> Work instructions:
Scan the entries below. List each line with "Find".

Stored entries
========================================================================

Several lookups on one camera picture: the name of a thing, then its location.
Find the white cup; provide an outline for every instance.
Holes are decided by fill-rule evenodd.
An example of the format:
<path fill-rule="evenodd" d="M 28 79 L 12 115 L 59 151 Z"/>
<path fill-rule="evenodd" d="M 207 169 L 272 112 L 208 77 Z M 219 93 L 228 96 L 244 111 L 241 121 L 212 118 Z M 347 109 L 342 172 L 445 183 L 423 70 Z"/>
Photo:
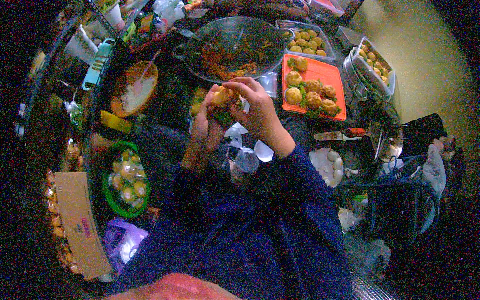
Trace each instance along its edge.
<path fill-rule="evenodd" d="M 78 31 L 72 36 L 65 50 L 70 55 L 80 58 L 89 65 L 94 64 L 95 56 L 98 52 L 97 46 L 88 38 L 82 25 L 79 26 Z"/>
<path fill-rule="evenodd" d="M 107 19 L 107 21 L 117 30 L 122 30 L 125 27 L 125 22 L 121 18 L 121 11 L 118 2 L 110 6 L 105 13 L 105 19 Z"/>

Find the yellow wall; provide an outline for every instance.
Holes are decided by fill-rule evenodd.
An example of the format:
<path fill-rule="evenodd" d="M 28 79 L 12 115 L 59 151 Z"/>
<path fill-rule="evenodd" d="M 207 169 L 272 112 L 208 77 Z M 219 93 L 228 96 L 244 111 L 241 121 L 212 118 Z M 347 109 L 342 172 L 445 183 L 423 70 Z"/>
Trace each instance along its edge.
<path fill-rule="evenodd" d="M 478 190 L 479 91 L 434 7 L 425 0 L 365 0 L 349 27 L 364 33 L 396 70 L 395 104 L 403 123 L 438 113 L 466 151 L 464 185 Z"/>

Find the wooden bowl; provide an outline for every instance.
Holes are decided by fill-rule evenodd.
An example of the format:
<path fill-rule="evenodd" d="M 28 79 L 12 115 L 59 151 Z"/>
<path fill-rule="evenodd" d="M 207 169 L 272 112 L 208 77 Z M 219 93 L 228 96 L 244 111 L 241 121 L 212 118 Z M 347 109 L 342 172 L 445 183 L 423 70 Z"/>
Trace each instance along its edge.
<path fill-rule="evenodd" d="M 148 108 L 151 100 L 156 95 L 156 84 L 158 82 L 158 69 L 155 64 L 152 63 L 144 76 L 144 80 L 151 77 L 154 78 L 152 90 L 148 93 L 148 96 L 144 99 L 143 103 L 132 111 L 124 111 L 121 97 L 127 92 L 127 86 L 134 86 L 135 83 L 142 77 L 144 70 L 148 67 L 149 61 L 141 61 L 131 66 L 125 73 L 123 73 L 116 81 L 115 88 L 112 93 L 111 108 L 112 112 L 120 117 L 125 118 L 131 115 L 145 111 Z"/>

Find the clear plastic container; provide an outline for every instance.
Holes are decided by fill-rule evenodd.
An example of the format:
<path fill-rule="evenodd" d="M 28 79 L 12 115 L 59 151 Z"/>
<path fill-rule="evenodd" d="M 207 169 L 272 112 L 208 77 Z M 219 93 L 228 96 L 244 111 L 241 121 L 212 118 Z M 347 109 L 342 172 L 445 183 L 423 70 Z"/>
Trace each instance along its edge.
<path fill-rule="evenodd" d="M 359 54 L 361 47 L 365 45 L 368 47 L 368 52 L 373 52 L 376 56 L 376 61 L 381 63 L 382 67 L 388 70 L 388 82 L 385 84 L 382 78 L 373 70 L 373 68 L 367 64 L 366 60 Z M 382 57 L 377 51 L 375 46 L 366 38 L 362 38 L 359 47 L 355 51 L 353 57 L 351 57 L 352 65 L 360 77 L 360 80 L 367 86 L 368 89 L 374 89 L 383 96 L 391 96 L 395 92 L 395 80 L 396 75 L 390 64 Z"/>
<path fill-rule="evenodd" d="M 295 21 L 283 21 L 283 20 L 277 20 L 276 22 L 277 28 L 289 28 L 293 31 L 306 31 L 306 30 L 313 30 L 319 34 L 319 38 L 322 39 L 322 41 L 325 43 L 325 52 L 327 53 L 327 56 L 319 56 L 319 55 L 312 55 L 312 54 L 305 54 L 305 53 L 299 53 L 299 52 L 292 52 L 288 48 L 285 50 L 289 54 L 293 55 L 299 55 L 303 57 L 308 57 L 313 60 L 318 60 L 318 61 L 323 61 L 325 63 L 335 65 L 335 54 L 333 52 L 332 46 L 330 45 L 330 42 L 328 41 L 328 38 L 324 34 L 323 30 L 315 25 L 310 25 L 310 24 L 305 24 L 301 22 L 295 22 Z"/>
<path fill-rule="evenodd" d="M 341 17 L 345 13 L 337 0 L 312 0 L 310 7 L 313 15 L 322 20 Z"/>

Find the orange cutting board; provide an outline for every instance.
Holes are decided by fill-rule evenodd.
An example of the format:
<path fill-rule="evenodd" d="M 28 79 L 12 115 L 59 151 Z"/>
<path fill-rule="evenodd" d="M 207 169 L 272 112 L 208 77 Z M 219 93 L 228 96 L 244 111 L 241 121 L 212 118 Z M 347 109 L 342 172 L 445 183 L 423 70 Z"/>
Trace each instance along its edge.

========================================================================

> Written answer:
Find the white cup; provide an outline for every instance.
Find the yellow wall; provide an outline for every instance.
Find the wooden bowl; provide an outline for every instance.
Find the clear plastic container; provide an outline for every instance.
Find the orange cutting board; provide an outline for every instance.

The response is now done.